**EXERCISE DESCRIPTION**
All of the data below should be output exactly as given.

**RECORDED INFORMATION**
::::::::::
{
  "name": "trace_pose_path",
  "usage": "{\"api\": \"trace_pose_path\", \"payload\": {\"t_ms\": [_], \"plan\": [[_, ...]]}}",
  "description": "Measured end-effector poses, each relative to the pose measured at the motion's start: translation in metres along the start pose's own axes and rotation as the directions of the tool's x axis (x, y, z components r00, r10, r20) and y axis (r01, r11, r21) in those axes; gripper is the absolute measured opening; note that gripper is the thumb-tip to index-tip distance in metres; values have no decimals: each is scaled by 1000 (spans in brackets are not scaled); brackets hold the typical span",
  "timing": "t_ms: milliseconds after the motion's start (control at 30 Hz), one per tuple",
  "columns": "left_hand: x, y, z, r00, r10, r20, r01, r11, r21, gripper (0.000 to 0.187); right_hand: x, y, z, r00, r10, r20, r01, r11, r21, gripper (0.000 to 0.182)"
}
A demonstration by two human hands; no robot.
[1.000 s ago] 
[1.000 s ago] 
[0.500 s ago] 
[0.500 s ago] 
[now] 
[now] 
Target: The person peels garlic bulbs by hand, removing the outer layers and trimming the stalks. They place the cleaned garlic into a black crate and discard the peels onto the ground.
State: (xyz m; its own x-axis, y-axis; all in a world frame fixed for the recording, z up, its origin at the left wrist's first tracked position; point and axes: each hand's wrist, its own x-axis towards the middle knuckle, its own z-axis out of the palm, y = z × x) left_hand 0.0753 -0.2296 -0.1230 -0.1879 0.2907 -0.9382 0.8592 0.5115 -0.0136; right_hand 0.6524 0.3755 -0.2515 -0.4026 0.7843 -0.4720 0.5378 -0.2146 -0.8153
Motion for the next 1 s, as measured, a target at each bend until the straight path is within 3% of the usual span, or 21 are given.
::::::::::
**TASK ANSWER**
{
  "name": "trace_pose_path",
  "usage": "{\"api\": \"trace_pose_path\", \"payload\": {\"t_ms\": [_], \"plan\": [[_, ...]]}}",
  "description": "Measured end-effector poses, each relative to the pose measured at the motion's start: translation in metres along the start pose's own axes and rotation as the directions of the tool's x axis (x, y, z components r00, r10, r20) and y axis (r01, r11, r21) in those axes; gripper is the absolute measured opening; note that gripper is the thumb-tip to index-tip distance in metres; values have no decimals: each is scaled by 1000 (spans in brackets are not scaled); brackets hold the typical span",
  "timing": "t_ms: milliseconds after the motion's start (control at 30 Hz), one per tuple",
  "columns": "left_hand: x, y, z, r00, r10, r20, r01, r11, r21, gripper (0.000 to 0.187); right_hand: x, y, z, r00, r10, r20, r01, r11, r21, gripper (0.000 to 0.182)"
}
A demonstration by two human hands; no robot.
[1.000 s ago] 
[1.000 s ago] 
[0.500 s ago] 
[0.500 s ago] 
[now] 
[now] 
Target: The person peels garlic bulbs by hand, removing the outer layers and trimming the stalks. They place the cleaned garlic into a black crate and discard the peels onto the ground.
State: (xyz m; its own x-axis, y-axis; all in a world frame fixed for the recording, z up, its origin at the left wrist's first tracked position; point and axes: each hand's wrist, its own x-axis towards the middle knuckle, its own z-axis out of the palm, y = z × x) left_hand 0.0753 -0.2296 -0.1230 -0.1879 0.2907 -0.9382 0.8592 0.5115 -0.0136; right_hand 0.6524 0.3755 -0.2515 -0.4026 0.7843 -0.4720 0.5378 -0.2146 -0.8153
Motion for the next 1 s, as measured, a target at each bend until the straight path is within 3% of the usual span, or 21 are given.

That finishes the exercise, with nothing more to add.